Ausgerechnet Otto Grotewohl erklärte 1947 öffentlich: „Die SED bedauert jede Grenzveränderung. Die Oder-Neiße-Grenze wird von ihr genauso abgelehnt wie die Grenzveränderungen im Westen“, um dann im Juli 1950 erfolgreich umzufallen und das ganze Gegenteil des Gesagten zu tun. Die SED-Führer betrachteten damals tatsächlich den Übergang deutscher Gebiete „unter polnische Verwaltung“, wie er in Jalta 1944 angedacht und 1945 in Potsdam notariell besiegelt worden war, nur als zeitweilig sowie als teilweise revisionsbedürftig. In Geheimgesprächen versuchte Walter Ulbricht die polnischen Kommunisten zu bewegen, wenigstens auf eine künftige Grenze an der Lausitzer Neiße zu verzichten und die Grenze an der Glatzer Neiße zu ziehen, wodurch beachtliche Teile Schlesiens deutsch geblieben wären.

Doch über die künftige deutsch-polnische Grenze entschieden weder die deutschen noch die polnischen Kommunisten. Stalin und sein außenpolitischer Spezialist Molotow hielten es für angezeigt, die innerlich rußlandfeindliche polnische Nation auf Kosten des Kriegsverlierers Deutschland mit der Sowjetunion zu versöhnen. Gerade weil der neue polnische Staat auf beachtliche ostpolnische Gebiete verzichten mußte, welche an die Sowjetunion fielen, wollte man Polen im Westen territorial befriedigen.

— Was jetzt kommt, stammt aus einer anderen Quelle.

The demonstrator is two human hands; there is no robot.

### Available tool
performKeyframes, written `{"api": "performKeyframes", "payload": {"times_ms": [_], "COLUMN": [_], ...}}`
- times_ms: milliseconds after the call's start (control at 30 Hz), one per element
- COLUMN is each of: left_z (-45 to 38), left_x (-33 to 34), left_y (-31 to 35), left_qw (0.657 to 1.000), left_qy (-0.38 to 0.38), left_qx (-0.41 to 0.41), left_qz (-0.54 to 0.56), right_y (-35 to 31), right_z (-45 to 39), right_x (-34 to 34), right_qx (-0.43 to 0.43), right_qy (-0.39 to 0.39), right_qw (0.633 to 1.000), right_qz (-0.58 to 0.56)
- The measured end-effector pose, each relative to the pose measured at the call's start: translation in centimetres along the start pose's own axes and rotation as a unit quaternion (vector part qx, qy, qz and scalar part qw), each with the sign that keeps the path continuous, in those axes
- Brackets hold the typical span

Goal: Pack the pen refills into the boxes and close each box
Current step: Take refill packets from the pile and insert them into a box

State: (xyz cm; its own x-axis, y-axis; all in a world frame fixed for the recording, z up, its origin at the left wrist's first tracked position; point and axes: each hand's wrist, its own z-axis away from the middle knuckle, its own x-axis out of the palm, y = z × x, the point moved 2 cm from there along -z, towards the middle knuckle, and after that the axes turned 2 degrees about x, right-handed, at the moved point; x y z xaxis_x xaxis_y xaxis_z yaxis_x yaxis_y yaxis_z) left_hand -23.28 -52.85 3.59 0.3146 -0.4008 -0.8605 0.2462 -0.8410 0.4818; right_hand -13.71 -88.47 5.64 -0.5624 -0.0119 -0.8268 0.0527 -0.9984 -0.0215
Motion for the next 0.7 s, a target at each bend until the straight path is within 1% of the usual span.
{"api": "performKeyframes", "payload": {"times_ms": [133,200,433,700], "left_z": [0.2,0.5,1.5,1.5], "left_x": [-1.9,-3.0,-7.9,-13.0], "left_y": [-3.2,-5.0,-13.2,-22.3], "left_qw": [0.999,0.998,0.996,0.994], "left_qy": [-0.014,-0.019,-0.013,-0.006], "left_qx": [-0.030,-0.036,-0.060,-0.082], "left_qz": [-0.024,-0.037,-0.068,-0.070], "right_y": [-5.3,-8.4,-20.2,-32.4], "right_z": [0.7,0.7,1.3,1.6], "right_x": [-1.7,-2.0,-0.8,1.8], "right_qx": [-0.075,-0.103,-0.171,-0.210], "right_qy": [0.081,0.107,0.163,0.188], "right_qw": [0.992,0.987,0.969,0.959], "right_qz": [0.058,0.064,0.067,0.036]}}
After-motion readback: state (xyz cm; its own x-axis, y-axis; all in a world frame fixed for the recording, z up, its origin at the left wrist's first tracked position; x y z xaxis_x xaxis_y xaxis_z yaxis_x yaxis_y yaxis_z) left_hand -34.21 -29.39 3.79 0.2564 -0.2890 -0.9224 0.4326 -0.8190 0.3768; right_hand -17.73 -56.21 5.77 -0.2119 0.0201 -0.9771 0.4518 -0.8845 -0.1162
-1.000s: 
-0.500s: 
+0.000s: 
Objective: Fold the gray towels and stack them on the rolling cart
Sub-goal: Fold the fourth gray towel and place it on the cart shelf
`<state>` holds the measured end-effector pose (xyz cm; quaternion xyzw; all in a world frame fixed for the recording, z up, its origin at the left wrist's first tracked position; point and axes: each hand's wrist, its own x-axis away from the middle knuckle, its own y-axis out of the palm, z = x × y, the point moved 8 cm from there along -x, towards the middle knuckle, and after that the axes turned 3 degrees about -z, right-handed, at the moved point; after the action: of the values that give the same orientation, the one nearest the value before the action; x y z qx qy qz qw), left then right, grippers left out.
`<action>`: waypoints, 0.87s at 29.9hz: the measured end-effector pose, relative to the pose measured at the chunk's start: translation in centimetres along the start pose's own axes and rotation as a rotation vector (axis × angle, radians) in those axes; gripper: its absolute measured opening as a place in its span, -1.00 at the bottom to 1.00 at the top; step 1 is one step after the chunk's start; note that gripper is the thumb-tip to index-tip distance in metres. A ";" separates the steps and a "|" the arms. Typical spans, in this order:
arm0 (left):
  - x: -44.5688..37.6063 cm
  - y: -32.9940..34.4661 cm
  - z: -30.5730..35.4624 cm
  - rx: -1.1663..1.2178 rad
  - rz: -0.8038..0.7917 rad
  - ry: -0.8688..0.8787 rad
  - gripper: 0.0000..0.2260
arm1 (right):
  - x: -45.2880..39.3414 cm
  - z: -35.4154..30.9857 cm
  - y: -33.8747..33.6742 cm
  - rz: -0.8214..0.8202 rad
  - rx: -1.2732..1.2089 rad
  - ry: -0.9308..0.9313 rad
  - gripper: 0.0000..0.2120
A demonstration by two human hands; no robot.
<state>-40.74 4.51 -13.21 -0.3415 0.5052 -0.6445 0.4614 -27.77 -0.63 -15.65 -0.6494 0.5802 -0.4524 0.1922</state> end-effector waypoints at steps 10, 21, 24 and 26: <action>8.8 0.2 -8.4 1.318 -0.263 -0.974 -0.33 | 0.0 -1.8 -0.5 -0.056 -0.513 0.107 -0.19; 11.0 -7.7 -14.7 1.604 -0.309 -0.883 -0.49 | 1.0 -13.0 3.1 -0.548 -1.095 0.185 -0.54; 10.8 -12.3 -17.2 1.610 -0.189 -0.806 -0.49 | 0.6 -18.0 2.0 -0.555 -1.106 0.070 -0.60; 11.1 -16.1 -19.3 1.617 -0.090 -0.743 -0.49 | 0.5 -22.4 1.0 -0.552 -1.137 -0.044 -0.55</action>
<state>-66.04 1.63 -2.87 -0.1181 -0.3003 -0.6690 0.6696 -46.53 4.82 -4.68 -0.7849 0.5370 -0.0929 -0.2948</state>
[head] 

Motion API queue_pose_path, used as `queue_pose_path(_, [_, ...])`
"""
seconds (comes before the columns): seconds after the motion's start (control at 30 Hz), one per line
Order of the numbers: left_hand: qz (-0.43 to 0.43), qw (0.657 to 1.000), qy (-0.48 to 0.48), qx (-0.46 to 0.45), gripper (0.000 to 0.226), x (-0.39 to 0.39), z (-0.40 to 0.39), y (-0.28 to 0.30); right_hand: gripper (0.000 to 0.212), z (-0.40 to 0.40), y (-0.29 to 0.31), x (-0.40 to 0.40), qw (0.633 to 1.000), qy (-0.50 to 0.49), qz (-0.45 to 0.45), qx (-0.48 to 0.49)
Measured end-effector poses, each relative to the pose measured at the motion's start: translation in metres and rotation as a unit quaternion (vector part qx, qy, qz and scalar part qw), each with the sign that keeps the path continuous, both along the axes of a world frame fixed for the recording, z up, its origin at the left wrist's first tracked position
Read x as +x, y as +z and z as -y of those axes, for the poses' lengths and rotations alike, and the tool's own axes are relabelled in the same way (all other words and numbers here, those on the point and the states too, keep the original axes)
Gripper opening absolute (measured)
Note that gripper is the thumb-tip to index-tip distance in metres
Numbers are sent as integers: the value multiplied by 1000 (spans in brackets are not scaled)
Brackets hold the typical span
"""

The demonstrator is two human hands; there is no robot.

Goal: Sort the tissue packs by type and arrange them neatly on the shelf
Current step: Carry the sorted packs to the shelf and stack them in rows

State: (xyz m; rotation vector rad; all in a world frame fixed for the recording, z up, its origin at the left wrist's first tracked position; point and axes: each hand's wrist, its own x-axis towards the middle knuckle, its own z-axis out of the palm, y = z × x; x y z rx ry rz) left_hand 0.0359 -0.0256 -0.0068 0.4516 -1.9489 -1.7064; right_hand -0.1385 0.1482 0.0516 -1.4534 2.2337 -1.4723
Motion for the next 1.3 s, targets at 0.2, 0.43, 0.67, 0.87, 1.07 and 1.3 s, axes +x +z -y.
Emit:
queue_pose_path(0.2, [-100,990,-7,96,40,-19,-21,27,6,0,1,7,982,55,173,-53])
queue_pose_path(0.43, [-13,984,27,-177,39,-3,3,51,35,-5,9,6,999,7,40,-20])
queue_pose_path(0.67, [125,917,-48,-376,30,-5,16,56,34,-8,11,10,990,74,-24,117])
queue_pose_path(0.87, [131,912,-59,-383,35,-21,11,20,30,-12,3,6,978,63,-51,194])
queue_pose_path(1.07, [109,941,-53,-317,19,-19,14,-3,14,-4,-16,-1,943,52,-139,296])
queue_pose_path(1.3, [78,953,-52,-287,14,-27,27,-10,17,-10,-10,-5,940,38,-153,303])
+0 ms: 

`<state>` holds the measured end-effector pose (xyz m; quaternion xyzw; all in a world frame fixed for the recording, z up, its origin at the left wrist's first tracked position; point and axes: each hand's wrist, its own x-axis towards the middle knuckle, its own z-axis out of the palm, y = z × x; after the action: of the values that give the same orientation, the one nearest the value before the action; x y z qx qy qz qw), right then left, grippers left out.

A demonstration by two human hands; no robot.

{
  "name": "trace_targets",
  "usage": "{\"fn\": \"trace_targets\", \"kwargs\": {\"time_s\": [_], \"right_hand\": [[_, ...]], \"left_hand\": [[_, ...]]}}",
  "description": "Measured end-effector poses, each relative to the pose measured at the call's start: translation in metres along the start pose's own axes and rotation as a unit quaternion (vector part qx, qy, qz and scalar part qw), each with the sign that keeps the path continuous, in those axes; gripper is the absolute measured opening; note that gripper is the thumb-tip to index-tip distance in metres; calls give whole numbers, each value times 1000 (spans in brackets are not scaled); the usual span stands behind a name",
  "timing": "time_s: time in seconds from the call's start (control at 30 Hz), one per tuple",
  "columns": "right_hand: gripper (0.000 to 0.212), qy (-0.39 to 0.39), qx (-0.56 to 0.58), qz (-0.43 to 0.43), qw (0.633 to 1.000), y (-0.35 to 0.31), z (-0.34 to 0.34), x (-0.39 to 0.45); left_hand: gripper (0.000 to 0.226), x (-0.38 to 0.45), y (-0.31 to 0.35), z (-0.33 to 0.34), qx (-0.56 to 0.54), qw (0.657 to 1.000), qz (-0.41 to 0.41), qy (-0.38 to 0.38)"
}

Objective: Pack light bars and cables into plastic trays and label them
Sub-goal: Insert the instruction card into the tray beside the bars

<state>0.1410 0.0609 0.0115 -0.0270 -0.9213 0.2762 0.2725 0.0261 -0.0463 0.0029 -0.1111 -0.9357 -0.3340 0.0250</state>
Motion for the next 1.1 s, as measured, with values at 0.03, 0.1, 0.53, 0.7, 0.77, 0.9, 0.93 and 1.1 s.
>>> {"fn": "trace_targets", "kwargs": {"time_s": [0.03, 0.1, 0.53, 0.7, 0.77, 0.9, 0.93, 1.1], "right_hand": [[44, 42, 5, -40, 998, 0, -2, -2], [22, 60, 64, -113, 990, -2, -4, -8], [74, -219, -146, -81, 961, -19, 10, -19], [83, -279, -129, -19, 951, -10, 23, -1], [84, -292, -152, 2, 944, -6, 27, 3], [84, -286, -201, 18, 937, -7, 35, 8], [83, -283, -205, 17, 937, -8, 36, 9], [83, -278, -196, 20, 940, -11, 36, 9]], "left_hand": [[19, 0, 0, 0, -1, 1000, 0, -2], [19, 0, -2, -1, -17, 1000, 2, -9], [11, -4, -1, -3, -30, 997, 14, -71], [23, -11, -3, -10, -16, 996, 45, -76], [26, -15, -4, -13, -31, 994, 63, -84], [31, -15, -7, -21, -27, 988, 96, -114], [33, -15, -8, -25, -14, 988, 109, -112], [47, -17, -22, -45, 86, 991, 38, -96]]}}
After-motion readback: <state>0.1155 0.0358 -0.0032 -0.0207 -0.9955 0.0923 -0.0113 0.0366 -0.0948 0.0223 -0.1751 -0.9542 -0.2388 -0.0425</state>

Walter Ulbricht biß gehorsam und unter Verzicht auf eigene Wünsche in den sauren Apfel und reiste an der Spitze einer DDR-Delegation nach Warschau, um dort am 5. und 6. Juni 1950 mit dem polnischen Ministerpräsidenten Cyrankiewicz die „Warschauer Deklaration“ über den künftigen deutsch-polnischen Grenzverkauf auszuhandeln, deren Resultate einen Monat später regierungsamtlich in Zgorzelec unterzeichnet wurden. 

Versuche der DDR, Gebiete um Stettin zu kontrollieren

Kaum bekannt ist, daß man seitens der SED-Führung trotz des im Juli 1950 unterzeichneten „Oder-Neiße-Abkommens“ keineswegs alle Ambitionen auf eine Teilrevision der Oder-Neiße-Grenze aufgab. Sofort nach dem Tod Stalins begann die SED-Führung unter Walter Ulbricht auf dessen Nachfolger in Moskau einzuwirken, die territoriale Lage im Raum Stettin zu revidieren. Seitens der DDR wurde ab 1953 angestrebt, zumindest eine „Freihafenzone“ für die DDR in Stettin zu erwerben. Desgleichen sollten einige einst deutsche Ortschaften auf Usedom wie Neuwarp, Ziegenort, Pölitz und Falkenwalde an die DDR übergeben werden. Doch diese versteckt betriebenen Ambitionen scheiterten endgültig im Jahr 1956 am entschiedenen Widerspruch der polnischen Kommunisten, welche ultimativ in Moskau erklärten, gegenüber dem polnischen Volk derartige Grenzrevisionen nicht durchsetzen zu können. 

Namens der Bundesrepublik Deutschland bestritt man ab 1950 der DDR das Recht, einseitig auf ehemals deutsche Territorien zu verzichten. Aber spätestens seit dem Jahr 1970 erkannte man auch seitens der Bundesrepublik die getroffene Grenzziehung de facto an, und man bestätigte sie schließlich völkerrechtlich verbindlich im Rahmen der deutschen Wiedervereinigung mit dem Grenzvertrag vom 14. November 1990.